I was quoted £50 a wheel to powdercoat them black :detailer:


----------



## 1an T (Sep 29, 2010)

Im glad its not just me who thought it was a tad on the steep side as well. Funny thing is one of the places who quoted me £300 said that was with 25% off ha ha and also wanted £5 for each centre cap. I dont want anything special doing to them just just refurbing to original spec maybe a slightly brighter silver but only slightly and the condition of them aint that bad. I dont even wanna leave the car with them just wheels and tyres. Looks like i need to keep shopping around


----------



## 66Rob (Sep 25, 2007)

iestynd said:


> Blimey that is steep:doublesho - I had my M3 alloys dimond cut/machine polished and they looked MINT when they were done for £70 per wheel, they took the tyre off, refitted it valves and ballanced...
> £400 is £100 a wheel and for powder coating that is crazy money..IMO
> 
> I was quoted £50 a wheel to powdercoat them black :detailer:


I know paid way too much there are pics here:

http://www.detailingworld.co.uk/forum/showthread.php?t=138127

They do look good in direct sun or at night, possibly selling the car in the spring though.

Rob


----------



## 1an T (Sep 29, 2010)

looks like a good job!!!


----------



## nicp2007 (Apr 25, 2007)

from £45 to £75 dependent on size etc,

were abouts are you based?


----------



## zedcor (Jan 9, 2011)

Have you checked out these people?

http://www.thewheelspecialist.co.uk/

You can get a quote online but make sure that you make up a ridiculous phone number that wouldn't even exist  as you don't want them hassling you. I got a few quid off the quoted price by just asking for a discount. Had mine done black chrome :thumb: at the Newcastle franchise last year for £280 which was a great price as the wheels are pretty big. They did the insides black and fitted nice metal valves.

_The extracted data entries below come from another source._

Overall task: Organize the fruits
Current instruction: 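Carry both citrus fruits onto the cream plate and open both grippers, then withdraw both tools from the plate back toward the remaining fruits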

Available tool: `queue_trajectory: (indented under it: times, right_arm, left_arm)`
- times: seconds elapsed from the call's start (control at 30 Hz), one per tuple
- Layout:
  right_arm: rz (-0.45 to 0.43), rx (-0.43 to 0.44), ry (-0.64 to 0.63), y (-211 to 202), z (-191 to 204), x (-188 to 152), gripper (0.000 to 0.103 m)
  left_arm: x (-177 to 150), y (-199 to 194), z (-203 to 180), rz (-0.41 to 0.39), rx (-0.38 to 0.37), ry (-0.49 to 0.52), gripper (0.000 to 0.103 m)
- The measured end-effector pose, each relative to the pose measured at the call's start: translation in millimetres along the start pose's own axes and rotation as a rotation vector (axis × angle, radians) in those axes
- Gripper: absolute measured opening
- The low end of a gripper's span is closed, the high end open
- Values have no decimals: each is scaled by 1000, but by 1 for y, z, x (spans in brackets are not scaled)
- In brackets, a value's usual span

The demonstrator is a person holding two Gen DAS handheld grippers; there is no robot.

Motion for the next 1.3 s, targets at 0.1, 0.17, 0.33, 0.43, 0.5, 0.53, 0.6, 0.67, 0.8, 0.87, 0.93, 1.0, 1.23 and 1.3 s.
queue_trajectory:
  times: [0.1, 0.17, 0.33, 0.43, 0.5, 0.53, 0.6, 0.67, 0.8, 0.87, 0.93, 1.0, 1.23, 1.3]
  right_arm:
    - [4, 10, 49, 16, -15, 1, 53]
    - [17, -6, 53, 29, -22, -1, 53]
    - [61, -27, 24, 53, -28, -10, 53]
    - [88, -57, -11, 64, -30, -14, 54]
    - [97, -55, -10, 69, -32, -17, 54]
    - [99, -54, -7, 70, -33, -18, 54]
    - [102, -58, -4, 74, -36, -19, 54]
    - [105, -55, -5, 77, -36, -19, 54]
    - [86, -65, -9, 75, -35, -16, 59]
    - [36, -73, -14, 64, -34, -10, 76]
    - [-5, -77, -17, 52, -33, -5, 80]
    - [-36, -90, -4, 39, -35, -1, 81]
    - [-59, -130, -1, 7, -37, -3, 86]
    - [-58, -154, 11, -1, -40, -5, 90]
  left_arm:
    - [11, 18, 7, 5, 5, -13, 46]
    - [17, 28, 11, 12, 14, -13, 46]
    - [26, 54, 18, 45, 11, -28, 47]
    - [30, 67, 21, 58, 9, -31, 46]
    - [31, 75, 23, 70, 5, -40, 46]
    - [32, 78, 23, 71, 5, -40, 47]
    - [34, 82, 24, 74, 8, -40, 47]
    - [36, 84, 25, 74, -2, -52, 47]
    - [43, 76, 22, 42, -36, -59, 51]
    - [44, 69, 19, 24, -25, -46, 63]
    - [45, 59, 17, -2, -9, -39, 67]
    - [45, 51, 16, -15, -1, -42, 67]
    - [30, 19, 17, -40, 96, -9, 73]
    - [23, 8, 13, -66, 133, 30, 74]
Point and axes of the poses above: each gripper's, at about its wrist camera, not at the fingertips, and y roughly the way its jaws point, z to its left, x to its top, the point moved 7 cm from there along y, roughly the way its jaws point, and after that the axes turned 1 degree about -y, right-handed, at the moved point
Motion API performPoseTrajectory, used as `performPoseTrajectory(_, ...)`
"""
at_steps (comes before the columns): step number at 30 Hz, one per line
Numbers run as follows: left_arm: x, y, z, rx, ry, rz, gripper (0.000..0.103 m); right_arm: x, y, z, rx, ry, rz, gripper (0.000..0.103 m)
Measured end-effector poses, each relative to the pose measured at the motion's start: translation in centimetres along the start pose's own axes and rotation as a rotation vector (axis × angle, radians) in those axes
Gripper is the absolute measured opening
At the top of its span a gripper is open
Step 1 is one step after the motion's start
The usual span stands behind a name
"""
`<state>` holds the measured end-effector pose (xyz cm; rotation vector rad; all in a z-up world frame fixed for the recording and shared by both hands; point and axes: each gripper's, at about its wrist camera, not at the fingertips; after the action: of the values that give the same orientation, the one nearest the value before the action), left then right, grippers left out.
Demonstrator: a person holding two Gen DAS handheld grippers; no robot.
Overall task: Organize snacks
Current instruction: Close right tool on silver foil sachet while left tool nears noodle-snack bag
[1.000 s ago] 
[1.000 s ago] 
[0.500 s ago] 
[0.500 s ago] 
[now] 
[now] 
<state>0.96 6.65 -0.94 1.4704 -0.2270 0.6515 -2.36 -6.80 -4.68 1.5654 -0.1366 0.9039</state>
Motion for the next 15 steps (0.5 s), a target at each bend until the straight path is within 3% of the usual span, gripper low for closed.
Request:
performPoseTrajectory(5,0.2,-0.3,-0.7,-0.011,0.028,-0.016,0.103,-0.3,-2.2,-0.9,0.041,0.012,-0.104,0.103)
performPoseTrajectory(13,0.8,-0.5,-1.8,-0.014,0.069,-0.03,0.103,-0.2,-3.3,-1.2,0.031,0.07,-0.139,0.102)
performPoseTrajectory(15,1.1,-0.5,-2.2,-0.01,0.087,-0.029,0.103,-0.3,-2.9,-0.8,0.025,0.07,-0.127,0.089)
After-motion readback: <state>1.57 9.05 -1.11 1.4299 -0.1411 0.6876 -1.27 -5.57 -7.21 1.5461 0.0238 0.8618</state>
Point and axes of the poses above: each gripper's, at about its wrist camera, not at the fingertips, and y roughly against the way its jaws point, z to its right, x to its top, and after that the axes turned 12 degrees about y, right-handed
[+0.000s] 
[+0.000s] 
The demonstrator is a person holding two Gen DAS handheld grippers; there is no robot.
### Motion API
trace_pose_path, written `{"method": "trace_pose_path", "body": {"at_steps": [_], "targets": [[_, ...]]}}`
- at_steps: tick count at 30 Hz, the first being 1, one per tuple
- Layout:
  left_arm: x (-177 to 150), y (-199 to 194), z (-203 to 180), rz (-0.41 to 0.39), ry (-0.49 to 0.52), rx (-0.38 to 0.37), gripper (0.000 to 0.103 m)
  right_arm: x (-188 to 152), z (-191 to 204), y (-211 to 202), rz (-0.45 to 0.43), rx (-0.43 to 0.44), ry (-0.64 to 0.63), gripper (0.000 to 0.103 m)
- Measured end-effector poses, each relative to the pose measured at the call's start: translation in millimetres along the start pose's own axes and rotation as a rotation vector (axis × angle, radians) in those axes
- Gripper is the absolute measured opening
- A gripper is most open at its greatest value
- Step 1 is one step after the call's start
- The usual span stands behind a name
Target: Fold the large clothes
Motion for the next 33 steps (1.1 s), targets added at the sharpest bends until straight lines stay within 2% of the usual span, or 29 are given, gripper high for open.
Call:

Although I would also have normally just dropped the wheels off, they filled me with so much confidence on how they would jack up my car and remove the wheels etc that I just left the car with them. Car dropped off at 9.30am and ready to pick it up at 2pm. :thumb:

Wheels are now better than new. :thumb:


----------



## 1an T (Sep 29, 2010)

These are the guys with the 25% discount. Id heard good things about them so went there today to get a quote. Funny how yours cost £280 and they want £300 for doing mine with 25% discount.


----------



## pld118 (Jan 19, 2011)

*Decisions decisions*

I've a Q7 with 20" inch wheels.

Lepsons would be my preference but they quote approx £450 for 4, incl return wheel delivery (it just seems so expensive when the same service is probably/ should be achieveable in the North West)

TWS, Manchester quote £336 all incl for 4 wheels with so called 25% discount (they've told me they won't go lower).

Elite,Disley are recommended too at a similar price.

Wheelrite Chorley are really tempting me with £280 all incl because they say they paint the wheel face after the powdercoat and 'they sound' just the ticket (albeit from their own website)... other than that, I'm drawn to TWS because they're a bigger outfit and if anything goes south, I'd maybe have a better chance of sorting it out...

I'm really particular and just want to be reassured that I'm not going to spend a lot of money only to be disappointed, if not at the time, 12 months down the line when the refurbishment starts failing.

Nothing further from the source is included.